Aim of the exercise: Make an exact copy, from the records below, of the lines from the line containing "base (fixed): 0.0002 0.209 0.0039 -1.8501" to the line containing "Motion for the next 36", both lines included, excluding pictures.

Data entries:
§ §
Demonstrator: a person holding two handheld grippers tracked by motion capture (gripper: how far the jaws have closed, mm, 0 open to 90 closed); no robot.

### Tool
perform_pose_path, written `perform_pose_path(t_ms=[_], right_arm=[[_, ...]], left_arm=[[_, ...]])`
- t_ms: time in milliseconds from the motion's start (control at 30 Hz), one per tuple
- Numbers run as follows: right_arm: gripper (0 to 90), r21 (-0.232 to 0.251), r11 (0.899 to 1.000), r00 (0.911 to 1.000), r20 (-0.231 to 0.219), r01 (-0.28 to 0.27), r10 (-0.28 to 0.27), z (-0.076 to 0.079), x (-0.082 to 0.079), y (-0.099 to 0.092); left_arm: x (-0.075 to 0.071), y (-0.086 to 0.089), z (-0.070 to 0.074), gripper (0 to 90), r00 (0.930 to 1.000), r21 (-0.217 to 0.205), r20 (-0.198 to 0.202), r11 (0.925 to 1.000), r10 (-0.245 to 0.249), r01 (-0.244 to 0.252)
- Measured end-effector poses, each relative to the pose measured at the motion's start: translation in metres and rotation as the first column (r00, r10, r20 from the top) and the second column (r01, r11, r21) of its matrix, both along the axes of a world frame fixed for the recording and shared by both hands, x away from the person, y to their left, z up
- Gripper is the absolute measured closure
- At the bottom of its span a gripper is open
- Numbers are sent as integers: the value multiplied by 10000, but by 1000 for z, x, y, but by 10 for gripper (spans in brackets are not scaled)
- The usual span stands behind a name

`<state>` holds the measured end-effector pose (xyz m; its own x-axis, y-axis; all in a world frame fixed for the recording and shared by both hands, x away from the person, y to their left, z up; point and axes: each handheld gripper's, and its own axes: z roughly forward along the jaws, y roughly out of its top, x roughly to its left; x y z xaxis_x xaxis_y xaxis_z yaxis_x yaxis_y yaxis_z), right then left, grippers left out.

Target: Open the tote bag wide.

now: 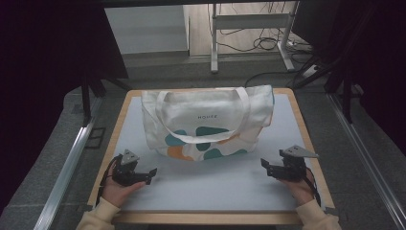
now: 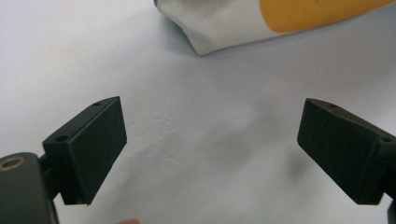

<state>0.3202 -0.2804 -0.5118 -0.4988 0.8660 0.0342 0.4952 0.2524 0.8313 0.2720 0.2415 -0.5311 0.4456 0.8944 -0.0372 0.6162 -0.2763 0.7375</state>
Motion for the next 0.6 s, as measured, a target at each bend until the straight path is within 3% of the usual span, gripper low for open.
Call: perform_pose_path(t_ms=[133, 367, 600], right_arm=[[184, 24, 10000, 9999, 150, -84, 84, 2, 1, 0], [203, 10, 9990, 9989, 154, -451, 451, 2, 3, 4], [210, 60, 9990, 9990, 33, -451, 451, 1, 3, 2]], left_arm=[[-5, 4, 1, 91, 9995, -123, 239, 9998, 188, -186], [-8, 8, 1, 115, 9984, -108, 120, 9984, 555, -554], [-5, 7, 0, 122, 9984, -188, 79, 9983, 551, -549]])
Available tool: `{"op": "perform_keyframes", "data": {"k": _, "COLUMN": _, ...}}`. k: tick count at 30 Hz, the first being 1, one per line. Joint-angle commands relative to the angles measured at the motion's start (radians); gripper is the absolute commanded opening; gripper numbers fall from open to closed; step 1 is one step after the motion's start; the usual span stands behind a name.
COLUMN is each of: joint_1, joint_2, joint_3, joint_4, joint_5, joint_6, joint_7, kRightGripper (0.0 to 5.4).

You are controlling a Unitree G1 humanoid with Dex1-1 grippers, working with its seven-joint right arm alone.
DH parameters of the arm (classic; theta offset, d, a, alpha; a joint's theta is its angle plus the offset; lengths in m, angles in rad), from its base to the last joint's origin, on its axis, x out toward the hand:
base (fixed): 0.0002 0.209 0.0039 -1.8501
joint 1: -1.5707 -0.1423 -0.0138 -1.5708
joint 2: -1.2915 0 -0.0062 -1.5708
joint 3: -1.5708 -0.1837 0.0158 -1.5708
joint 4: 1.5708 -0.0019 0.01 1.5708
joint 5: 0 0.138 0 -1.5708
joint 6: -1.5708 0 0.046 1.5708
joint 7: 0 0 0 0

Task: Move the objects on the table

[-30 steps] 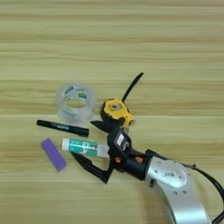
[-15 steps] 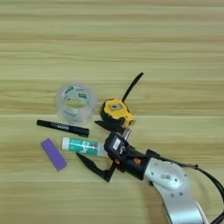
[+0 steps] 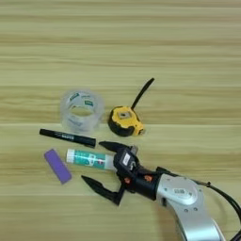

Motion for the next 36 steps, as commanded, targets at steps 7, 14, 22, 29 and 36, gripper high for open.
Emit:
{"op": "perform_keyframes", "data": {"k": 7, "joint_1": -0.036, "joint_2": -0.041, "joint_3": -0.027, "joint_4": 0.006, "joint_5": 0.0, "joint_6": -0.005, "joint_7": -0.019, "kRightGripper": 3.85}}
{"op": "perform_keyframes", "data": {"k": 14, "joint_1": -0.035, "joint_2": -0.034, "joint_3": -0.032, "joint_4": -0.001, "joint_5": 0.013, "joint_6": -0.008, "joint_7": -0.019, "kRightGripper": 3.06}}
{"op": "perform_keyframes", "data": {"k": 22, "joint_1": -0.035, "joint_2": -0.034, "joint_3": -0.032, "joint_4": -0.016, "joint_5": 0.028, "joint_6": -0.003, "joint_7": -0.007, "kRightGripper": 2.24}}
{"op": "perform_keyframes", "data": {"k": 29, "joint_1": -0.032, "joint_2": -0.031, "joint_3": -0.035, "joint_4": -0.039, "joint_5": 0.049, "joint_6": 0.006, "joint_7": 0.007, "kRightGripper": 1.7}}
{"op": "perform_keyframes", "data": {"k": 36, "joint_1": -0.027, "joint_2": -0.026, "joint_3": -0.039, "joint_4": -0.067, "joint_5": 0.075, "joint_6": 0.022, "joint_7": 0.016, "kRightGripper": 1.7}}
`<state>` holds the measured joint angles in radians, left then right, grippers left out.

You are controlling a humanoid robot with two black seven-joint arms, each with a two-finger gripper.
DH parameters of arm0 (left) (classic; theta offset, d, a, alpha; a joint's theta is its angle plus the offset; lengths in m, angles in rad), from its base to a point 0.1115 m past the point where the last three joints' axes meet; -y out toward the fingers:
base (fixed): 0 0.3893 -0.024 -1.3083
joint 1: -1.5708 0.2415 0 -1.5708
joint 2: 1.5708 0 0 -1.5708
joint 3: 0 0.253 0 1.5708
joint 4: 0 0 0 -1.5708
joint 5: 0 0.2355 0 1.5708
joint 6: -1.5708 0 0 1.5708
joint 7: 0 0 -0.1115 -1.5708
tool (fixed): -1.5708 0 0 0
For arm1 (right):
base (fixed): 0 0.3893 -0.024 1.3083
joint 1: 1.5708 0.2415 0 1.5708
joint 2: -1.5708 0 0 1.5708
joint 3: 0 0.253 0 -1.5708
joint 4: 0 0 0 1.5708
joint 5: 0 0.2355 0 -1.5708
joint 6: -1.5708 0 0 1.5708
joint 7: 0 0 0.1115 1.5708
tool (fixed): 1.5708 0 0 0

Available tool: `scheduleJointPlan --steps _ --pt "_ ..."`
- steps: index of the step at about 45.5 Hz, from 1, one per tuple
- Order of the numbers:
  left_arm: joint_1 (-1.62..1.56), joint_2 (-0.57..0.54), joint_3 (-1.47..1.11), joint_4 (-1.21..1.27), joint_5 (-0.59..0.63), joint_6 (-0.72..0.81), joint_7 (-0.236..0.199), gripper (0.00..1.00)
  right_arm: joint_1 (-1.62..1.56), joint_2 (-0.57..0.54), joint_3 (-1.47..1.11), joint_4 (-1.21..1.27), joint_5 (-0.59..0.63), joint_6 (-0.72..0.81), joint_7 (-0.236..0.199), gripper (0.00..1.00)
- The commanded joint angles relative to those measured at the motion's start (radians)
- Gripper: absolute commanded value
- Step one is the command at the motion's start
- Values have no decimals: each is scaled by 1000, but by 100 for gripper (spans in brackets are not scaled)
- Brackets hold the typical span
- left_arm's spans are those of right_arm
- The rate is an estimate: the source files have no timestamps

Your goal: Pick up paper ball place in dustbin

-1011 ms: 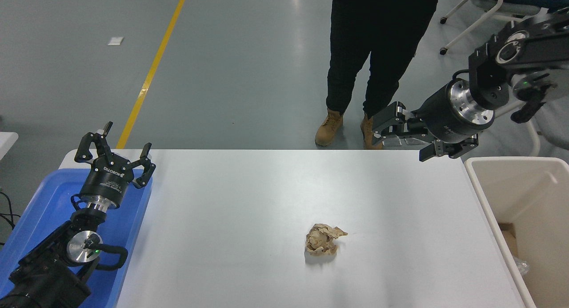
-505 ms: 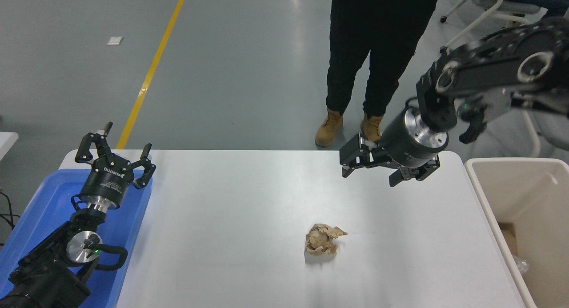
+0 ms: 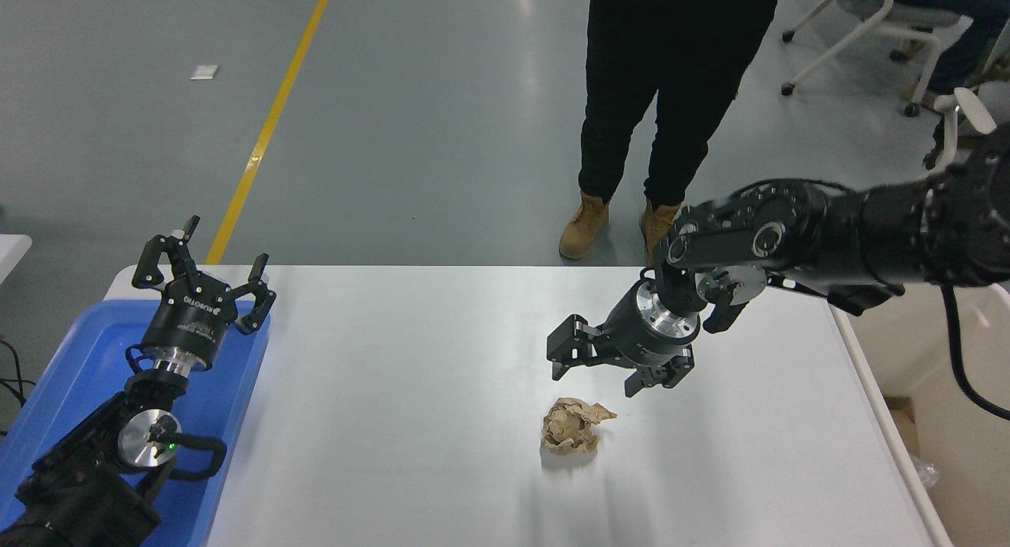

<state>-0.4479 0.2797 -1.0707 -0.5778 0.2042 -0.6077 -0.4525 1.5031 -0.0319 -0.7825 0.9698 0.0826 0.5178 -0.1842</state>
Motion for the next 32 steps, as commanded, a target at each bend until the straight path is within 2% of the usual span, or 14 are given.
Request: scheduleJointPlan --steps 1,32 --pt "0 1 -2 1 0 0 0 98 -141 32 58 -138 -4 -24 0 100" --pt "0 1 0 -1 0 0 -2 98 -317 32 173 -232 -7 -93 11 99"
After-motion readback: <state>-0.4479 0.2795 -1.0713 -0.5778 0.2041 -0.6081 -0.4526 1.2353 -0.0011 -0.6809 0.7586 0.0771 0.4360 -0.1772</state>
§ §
Solution to the exercise:
base (fixed): 0.0002 0.209 0.0039 -1.8501
joint 1: -1.5707 -0.1423 -0.0138 -1.5708
joint 2: -1.2915 0 -0.0062 -1.5708
joint 3: -1.5708 -0.1837 0.0158 -1.5708
joint 4: 1.5708 -0.0019 0.01 1.5708
joint 5: 0 0.138 0 -1.5708
joint 6: -1.5708 0 0.046 1.5708
joint 7: 0 0 0 0

Task: Move the objects on the table

[-30 steps] 
[-15 steps] 
[+0 steps] 

Motion for the next 36 steps, as commanded, targets at steps 7, 14, 22, 29 and 36, gripper high for open.

No further answer is required.